TASK TO COMPLETE: Word for word, repeat all of the entries below.
╭─ DATA SUPPLIED
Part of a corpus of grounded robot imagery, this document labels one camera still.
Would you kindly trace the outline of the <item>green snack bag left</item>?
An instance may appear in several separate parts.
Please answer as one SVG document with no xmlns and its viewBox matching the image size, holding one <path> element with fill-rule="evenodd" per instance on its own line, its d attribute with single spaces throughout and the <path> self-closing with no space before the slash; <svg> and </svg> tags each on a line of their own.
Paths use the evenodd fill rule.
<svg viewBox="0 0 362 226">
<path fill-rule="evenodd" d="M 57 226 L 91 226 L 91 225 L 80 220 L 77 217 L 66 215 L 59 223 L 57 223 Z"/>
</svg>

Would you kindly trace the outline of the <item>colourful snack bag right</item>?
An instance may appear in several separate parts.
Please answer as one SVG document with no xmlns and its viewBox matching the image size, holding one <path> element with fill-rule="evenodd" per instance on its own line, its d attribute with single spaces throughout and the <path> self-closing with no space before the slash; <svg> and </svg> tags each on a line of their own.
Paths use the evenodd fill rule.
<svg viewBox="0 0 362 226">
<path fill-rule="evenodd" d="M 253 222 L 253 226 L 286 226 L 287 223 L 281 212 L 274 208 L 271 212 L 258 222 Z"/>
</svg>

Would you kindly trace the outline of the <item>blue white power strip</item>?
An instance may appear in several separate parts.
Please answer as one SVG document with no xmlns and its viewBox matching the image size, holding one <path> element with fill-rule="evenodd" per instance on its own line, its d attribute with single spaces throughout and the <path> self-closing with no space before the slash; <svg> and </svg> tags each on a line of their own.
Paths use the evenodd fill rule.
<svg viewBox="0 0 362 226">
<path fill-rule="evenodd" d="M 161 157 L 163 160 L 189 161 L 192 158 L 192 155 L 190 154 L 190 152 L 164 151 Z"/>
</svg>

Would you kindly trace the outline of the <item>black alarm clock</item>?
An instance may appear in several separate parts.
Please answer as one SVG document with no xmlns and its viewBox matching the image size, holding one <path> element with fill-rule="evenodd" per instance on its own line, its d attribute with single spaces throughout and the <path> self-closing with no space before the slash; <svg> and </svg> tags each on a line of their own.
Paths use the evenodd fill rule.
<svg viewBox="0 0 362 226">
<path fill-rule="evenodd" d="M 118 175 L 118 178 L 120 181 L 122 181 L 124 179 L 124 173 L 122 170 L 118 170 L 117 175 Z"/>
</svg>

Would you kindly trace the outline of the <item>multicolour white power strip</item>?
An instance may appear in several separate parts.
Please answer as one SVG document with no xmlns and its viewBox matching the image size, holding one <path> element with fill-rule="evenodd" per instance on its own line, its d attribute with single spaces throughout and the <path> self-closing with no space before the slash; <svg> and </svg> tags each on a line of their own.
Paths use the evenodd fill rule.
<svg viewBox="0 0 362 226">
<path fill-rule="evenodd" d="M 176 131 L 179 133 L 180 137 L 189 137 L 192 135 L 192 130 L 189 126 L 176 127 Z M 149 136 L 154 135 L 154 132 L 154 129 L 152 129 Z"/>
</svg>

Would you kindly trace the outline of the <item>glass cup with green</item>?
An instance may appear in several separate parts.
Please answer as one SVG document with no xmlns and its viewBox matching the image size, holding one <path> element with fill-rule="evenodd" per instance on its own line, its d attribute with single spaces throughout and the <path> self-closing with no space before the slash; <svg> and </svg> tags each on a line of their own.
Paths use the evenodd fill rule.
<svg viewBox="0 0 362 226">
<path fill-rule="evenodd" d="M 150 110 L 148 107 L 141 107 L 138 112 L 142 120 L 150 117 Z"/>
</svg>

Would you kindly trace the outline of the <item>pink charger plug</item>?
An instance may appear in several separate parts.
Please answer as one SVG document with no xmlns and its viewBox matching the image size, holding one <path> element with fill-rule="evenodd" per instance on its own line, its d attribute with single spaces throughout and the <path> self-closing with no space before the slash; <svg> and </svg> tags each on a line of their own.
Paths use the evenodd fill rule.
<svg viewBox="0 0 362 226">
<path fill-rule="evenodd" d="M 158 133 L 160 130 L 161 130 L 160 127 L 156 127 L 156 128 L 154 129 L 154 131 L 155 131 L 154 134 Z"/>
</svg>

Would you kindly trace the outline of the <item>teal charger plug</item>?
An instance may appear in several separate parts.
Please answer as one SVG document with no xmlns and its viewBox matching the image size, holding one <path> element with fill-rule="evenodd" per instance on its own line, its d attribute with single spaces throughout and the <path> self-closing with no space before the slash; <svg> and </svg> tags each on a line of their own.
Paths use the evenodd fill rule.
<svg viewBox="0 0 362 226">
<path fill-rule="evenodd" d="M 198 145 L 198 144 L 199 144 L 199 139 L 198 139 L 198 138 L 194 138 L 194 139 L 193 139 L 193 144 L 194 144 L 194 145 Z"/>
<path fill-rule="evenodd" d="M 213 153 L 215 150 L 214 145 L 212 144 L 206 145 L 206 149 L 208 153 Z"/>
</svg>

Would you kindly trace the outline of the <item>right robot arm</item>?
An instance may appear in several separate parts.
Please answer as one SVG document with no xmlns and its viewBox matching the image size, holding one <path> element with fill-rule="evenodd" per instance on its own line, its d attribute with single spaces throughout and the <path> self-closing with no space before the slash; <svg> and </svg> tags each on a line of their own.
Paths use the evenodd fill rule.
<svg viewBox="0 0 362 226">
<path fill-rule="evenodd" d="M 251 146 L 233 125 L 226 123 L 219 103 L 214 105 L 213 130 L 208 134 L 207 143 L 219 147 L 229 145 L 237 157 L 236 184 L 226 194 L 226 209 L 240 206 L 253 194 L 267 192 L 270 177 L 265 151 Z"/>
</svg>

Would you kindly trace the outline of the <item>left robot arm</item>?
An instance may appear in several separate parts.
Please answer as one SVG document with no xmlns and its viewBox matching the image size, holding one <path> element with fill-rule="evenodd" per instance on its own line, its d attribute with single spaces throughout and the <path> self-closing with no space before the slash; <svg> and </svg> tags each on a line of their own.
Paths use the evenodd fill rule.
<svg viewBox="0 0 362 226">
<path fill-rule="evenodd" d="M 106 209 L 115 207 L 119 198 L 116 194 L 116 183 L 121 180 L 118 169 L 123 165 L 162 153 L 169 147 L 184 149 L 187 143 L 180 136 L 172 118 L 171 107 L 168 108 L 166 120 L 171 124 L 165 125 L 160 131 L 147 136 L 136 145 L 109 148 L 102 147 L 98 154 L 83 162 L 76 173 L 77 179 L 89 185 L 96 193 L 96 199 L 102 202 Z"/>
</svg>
╰─
ANSWER TO THIS TASK:
Part of a corpus of grounded robot imagery, this document labels one camera still.
Would you kindly trace the outline of the <item>green snack bag left</item>?
An instance may appear in several separate parts.
Please answer as one SVG document with no xmlns and its viewBox matching the image size, holding one <path> element with fill-rule="evenodd" per instance on its own line, its d attribute with single spaces throughout and the <path> self-closing with no space before the slash; <svg> and </svg> tags each on a line of their own.
Paths use the evenodd fill rule.
<svg viewBox="0 0 362 226">
<path fill-rule="evenodd" d="M 57 226 L 91 226 L 91 225 L 80 220 L 77 217 L 66 215 L 59 223 L 57 223 Z"/>
</svg>

Would you kindly trace the outline of the <item>colourful snack bag right</item>?
An instance may appear in several separate parts.
Please answer as one SVG document with no xmlns and its viewBox matching the image size, holding one <path> element with fill-rule="evenodd" per instance on its own line, its d attribute with single spaces throughout and the <path> self-closing with no space before the slash; <svg> and </svg> tags each on a line of their own.
Paths use the evenodd fill rule.
<svg viewBox="0 0 362 226">
<path fill-rule="evenodd" d="M 253 222 L 253 226 L 286 226 L 287 223 L 281 212 L 274 208 L 271 212 L 258 222 Z"/>
</svg>

Would you kindly trace the outline of the <item>blue white power strip</item>?
An instance may appear in several separate parts.
Please answer as one SVG document with no xmlns and its viewBox matching the image size, holding one <path> element with fill-rule="evenodd" per instance on its own line, its d attribute with single spaces throughout and the <path> self-closing with no space before the slash; <svg> and </svg> tags each on a line of their own.
Paths use the evenodd fill rule.
<svg viewBox="0 0 362 226">
<path fill-rule="evenodd" d="M 161 157 L 163 160 L 189 161 L 192 158 L 192 155 L 190 154 L 190 152 L 164 151 Z"/>
</svg>

Would you kindly trace the outline of the <item>black alarm clock</item>?
An instance may appear in several separate parts.
Please answer as one SVG document with no xmlns and its viewBox matching the image size, holding one <path> element with fill-rule="evenodd" per instance on its own line, its d attribute with single spaces throughout and the <path> self-closing with no space before the slash; <svg> and </svg> tags each on a line of their own.
Paths use the evenodd fill rule.
<svg viewBox="0 0 362 226">
<path fill-rule="evenodd" d="M 118 175 L 118 178 L 120 181 L 122 181 L 124 179 L 124 173 L 122 170 L 118 170 L 117 175 Z"/>
</svg>

Would you kindly trace the outline of the <item>multicolour white power strip</item>?
An instance may appear in several separate parts.
Please answer as one SVG document with no xmlns and its viewBox matching the image size, holding one <path> element with fill-rule="evenodd" per instance on its own line, its d attribute with single spaces throughout and the <path> self-closing with no space before the slash; <svg> and </svg> tags each on a line of their own.
Paths use the evenodd fill rule.
<svg viewBox="0 0 362 226">
<path fill-rule="evenodd" d="M 176 131 L 179 133 L 180 137 L 189 137 L 192 135 L 192 130 L 189 126 L 176 127 Z M 149 136 L 154 135 L 154 132 L 154 129 L 152 129 Z"/>
</svg>

Would you kindly trace the outline of the <item>glass cup with green</item>?
An instance may appear in several separate parts.
Please answer as one SVG document with no xmlns and its viewBox matching the image size, holding one <path> element with fill-rule="evenodd" per instance on its own line, its d attribute with single spaces throughout and the <path> self-closing with no space before the slash; <svg> and </svg> tags each on a line of their own.
Paths use the evenodd fill rule.
<svg viewBox="0 0 362 226">
<path fill-rule="evenodd" d="M 150 110 L 148 107 L 141 107 L 138 112 L 142 120 L 150 117 Z"/>
</svg>

Would you kindly trace the outline of the <item>pink charger plug</item>?
An instance may appear in several separate parts.
Please answer as one SVG document with no xmlns and its viewBox matching the image size, holding one <path> element with fill-rule="evenodd" per instance on its own line, its d attribute with single spaces throughout and the <path> self-closing with no space before the slash; <svg> and </svg> tags each on a line of their own.
Paths use the evenodd fill rule.
<svg viewBox="0 0 362 226">
<path fill-rule="evenodd" d="M 158 133 L 160 130 L 161 130 L 160 127 L 156 127 L 156 128 L 154 129 L 154 131 L 155 131 L 154 134 Z"/>
</svg>

Would you kindly trace the outline of the <item>teal charger plug</item>?
An instance may appear in several separate parts.
Please answer as one SVG document with no xmlns and its viewBox matching the image size, holding one <path> element with fill-rule="evenodd" per instance on its own line, its d attribute with single spaces throughout and the <path> self-closing with no space before the slash; <svg> and </svg> tags each on a line of their own.
Paths use the evenodd fill rule.
<svg viewBox="0 0 362 226">
<path fill-rule="evenodd" d="M 198 145 L 198 144 L 199 144 L 199 139 L 198 139 L 198 138 L 194 138 L 194 139 L 193 139 L 193 144 L 194 144 L 194 145 Z"/>
<path fill-rule="evenodd" d="M 213 153 L 215 150 L 214 145 L 212 144 L 206 145 L 206 149 L 208 153 Z"/>
</svg>

Would you kindly trace the outline of the <item>right robot arm</item>?
An instance may appear in several separate parts.
Please answer as one SVG document with no xmlns and its viewBox matching the image size, holding one <path> element with fill-rule="evenodd" per instance on its own line, its d attribute with single spaces throughout and the <path> self-closing with no space before the slash; <svg> and </svg> tags each on a line of their own.
Paths use the evenodd fill rule.
<svg viewBox="0 0 362 226">
<path fill-rule="evenodd" d="M 251 146 L 233 125 L 226 123 L 219 103 L 214 105 L 213 130 L 208 134 L 207 143 L 219 147 L 229 145 L 237 157 L 236 184 L 226 194 L 226 209 L 240 206 L 253 194 L 267 192 L 270 177 L 265 151 Z"/>
</svg>

Would you kindly trace the outline of the <item>left robot arm</item>?
An instance may appear in several separate parts.
Please answer as one SVG document with no xmlns and its viewBox matching the image size, holding one <path> element with fill-rule="evenodd" per instance on its own line, its d attribute with single spaces throughout and the <path> self-closing with no space before the slash; <svg> and </svg> tags each on a line of their own.
Paths use the evenodd fill rule.
<svg viewBox="0 0 362 226">
<path fill-rule="evenodd" d="M 106 209 L 115 207 L 119 198 L 116 194 L 116 183 L 121 180 L 118 169 L 123 165 L 162 153 L 169 147 L 184 149 L 187 143 L 180 136 L 172 118 L 171 107 L 168 108 L 166 120 L 171 124 L 165 125 L 160 131 L 147 136 L 136 145 L 109 148 L 102 147 L 98 154 L 83 162 L 76 173 L 77 179 L 89 185 L 96 193 L 96 199 L 102 202 Z"/>
</svg>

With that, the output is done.